[[ Data provided open ]]
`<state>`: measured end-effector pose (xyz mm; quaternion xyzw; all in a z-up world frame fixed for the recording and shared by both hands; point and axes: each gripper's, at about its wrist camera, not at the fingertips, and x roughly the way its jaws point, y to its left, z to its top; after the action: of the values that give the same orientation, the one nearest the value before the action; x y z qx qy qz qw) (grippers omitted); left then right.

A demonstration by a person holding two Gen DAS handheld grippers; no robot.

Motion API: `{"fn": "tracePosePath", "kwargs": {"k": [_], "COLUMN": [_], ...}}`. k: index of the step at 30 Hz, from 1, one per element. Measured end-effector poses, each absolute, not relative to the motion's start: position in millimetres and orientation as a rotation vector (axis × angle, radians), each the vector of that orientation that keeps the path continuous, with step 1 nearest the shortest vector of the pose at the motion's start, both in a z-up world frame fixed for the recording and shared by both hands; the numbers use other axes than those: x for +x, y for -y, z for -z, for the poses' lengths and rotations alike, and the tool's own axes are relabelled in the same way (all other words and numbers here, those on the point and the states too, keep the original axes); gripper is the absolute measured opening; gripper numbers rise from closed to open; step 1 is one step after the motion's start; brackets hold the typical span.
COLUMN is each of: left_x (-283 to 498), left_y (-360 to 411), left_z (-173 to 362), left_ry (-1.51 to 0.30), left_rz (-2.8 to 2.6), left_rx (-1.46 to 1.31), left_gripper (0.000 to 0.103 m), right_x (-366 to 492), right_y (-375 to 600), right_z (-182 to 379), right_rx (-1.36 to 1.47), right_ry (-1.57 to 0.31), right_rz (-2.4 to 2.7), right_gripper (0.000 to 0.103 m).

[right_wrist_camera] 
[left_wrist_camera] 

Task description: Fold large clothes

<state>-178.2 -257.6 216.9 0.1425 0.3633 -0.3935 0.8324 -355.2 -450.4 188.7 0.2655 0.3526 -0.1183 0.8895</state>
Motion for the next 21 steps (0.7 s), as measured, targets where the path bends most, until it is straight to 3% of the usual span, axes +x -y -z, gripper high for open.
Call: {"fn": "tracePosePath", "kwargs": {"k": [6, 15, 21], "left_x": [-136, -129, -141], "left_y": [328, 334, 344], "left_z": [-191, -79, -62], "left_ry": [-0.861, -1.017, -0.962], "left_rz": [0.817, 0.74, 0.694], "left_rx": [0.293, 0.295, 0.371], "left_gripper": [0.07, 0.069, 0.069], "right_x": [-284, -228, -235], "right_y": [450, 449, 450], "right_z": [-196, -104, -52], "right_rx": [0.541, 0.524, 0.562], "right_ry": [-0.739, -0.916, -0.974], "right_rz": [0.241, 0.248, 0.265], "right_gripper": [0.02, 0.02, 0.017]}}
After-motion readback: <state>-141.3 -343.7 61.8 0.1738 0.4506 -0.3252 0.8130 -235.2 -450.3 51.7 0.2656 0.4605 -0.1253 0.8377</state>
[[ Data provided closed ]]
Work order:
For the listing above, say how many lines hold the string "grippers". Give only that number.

Output for this exercise:
2